Quantitative prediction of the suppression of drug-induced hemolysis by cyclodextrins from surface tension data

The suppression of hemolysis induced with 0.7 mmol dm(-3) chlorpromazine hydrochloride (CPZ) or 15 mmol dm(-3) propantheline bromide (PB) by alpha-, beta-, and gamma-cyclodextrins (CyDs) is measured as a function of CyD concentration and is correlated with the surface tension of its solution determined at 310 K. The surface tension data allow us to estimate the 1:1 and 2:1 binding constants of CPZ with CyDs as well as the dimerization constant of CPZ. The 2:1 binding constant of CPZ with gamma-CyD is larger than the 1:1 binding constant, whereas the converse result is observed for the PB-gamma-CyD system.
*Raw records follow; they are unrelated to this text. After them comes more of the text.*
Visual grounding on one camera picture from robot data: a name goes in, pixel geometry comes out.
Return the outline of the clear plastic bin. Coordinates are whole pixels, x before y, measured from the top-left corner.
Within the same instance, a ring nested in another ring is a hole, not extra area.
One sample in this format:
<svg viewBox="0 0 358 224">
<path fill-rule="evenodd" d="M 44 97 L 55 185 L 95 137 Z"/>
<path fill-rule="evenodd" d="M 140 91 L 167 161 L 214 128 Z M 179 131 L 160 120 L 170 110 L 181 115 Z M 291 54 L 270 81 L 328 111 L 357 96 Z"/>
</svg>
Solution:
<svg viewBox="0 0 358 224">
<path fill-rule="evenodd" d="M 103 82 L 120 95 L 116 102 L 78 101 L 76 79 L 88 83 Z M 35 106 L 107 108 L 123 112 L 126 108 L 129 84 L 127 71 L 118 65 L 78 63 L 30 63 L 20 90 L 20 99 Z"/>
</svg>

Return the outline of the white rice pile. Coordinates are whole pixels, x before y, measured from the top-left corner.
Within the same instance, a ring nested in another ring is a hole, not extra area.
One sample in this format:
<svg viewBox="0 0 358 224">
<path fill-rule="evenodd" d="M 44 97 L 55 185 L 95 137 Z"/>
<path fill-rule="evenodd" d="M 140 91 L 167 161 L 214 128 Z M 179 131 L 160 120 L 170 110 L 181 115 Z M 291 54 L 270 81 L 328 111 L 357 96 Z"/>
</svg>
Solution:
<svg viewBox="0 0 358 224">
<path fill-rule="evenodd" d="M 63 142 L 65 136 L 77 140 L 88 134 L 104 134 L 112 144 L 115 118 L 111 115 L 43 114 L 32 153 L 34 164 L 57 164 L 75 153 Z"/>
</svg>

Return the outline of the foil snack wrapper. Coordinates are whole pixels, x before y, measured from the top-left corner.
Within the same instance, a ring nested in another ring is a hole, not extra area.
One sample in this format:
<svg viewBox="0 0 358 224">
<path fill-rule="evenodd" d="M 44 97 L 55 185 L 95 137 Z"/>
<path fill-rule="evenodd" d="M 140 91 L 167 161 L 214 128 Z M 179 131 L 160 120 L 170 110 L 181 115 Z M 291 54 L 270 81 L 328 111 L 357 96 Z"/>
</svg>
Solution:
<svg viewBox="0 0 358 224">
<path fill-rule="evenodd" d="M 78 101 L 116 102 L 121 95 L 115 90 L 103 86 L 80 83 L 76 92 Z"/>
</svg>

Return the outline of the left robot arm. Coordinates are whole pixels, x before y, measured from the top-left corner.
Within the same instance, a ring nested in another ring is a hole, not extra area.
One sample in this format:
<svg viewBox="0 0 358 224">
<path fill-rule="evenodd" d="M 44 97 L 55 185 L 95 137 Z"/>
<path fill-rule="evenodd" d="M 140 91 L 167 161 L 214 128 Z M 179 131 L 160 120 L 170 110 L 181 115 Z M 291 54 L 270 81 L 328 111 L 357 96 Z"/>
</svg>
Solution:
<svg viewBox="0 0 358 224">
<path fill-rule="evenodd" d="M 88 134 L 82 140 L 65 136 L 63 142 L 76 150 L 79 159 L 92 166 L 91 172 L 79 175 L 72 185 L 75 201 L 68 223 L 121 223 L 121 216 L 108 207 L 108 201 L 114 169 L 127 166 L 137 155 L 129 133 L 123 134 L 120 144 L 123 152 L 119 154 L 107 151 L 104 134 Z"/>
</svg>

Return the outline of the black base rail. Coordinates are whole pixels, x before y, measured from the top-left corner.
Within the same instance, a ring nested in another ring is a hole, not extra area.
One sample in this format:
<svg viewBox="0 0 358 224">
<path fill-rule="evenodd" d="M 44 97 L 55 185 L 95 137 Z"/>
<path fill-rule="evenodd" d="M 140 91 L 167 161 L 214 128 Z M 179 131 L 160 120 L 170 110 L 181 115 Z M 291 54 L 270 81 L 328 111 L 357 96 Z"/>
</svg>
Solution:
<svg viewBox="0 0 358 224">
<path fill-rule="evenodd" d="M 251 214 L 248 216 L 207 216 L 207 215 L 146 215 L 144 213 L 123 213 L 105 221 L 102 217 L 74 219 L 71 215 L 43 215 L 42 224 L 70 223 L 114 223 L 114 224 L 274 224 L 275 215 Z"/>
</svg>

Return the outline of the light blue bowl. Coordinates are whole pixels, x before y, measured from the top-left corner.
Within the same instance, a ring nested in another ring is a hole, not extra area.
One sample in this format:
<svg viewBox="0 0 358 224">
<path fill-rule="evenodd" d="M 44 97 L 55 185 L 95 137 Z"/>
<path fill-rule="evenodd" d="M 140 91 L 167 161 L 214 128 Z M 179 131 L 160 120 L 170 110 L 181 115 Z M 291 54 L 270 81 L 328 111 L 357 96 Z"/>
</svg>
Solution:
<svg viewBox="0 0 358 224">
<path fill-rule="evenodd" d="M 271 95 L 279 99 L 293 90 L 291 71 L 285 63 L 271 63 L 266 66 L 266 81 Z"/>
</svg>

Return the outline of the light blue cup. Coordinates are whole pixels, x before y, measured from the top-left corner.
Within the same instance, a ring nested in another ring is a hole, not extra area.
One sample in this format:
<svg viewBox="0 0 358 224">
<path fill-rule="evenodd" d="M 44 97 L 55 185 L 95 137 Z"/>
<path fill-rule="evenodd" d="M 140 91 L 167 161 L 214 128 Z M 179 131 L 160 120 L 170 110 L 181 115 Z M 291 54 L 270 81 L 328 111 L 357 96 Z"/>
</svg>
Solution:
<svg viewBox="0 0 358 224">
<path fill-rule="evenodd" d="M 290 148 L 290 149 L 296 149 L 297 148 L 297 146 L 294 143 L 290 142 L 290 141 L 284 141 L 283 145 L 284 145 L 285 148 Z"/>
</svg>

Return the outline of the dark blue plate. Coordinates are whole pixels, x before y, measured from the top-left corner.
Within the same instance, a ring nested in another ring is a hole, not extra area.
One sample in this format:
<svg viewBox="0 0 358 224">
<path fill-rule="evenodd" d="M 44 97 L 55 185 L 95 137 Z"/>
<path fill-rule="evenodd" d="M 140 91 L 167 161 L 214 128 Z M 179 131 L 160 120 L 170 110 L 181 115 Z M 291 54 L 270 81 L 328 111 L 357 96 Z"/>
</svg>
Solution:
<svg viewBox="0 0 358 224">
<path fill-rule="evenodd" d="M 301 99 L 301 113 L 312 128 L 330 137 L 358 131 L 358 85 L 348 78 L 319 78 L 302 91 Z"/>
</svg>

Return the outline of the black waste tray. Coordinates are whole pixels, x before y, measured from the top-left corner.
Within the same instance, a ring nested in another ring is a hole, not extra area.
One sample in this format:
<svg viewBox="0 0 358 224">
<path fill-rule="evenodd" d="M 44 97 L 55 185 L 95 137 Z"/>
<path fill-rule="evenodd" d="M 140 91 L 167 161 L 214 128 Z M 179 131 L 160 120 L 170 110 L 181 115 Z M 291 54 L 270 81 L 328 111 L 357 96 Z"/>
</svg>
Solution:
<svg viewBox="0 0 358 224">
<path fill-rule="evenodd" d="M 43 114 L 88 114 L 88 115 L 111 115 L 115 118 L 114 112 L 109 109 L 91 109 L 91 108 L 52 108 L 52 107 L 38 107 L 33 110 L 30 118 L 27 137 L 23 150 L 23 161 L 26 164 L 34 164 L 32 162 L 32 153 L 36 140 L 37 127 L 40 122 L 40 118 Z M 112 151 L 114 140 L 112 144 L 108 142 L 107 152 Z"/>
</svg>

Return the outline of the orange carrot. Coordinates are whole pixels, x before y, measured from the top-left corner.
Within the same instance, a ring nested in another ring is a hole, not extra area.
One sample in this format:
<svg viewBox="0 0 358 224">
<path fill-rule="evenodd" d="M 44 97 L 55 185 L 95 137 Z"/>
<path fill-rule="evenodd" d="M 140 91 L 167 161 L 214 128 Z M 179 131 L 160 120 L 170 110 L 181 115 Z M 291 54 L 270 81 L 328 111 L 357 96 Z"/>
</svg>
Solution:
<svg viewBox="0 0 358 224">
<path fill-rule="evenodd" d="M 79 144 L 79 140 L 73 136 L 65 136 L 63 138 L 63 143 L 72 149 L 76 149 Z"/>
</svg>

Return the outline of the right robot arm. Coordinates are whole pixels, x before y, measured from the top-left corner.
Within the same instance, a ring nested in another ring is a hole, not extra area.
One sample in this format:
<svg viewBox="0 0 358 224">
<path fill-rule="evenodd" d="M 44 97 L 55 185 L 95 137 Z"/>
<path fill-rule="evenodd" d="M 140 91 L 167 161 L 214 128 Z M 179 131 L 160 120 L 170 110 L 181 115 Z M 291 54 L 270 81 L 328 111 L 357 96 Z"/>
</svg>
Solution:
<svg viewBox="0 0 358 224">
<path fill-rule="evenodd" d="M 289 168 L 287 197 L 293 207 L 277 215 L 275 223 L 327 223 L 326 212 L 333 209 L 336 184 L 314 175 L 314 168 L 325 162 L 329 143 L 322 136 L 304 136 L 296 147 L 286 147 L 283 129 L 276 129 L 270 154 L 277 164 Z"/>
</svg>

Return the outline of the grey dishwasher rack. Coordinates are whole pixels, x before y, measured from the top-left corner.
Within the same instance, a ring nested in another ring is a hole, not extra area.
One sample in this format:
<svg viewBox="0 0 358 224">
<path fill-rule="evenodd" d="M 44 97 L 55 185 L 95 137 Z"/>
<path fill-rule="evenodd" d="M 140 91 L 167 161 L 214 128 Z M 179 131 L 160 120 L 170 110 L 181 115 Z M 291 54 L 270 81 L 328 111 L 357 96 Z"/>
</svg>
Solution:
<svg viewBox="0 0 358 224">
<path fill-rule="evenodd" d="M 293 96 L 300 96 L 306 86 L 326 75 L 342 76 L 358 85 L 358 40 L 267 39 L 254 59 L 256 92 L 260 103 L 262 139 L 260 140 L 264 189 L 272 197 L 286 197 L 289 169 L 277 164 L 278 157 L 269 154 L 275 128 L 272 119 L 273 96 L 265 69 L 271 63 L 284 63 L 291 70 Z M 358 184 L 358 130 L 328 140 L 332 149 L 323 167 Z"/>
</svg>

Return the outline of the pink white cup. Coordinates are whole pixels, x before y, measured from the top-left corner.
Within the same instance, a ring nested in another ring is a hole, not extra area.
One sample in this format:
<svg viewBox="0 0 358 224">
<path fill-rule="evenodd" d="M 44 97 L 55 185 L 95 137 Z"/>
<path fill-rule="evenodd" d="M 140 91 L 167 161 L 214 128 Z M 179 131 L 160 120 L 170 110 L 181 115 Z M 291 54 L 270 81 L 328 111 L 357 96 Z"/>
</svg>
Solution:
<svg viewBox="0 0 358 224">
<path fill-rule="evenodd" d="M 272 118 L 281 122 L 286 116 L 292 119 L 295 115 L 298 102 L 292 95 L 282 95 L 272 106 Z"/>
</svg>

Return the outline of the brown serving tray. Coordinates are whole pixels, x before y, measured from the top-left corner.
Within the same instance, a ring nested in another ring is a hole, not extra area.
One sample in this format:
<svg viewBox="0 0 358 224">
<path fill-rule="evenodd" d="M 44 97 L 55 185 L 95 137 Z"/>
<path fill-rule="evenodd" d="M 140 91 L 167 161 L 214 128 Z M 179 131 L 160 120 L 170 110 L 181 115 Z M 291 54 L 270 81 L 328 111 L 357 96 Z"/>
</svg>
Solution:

This cooperative binding of CPZ to gamma-CyD would be ascribed to a higher tendency of CPZ to form dimer than that. of PB. Both the capabilities of CyDs for hemolysis suppression and surface tension elevation are in the order beta-CyD > gamma-CyD > alpha-CyD for 0.7 mmol dm(-3) CPZ, whereas those capabilities are in the order beta-CyD approximate to gamma-CyD > alpha-CyD for 15 mmol dm-3 PB. The bitter taste reduction and surface tension elevation for a 1.5 mmol dm-3 PB solution were both in the order beta-CyD > gamma-CyD > alpha-CyD. This discrepancy for PB is ascribed to the effects of self-association of PB and the 2:1 binding at the high PB concentration, The suppression of CPZ- or PB-induced hemolysis for beta- and gamma-CyDs can be quantitatively predicted from the observed surface tension data, regardless of the kind and concentration of CyD, but it is not the case for alpha-CyD, This exception is ascribed to weaker competitive binding of these drugs to alpha-CyD than that of membrane phospholipid.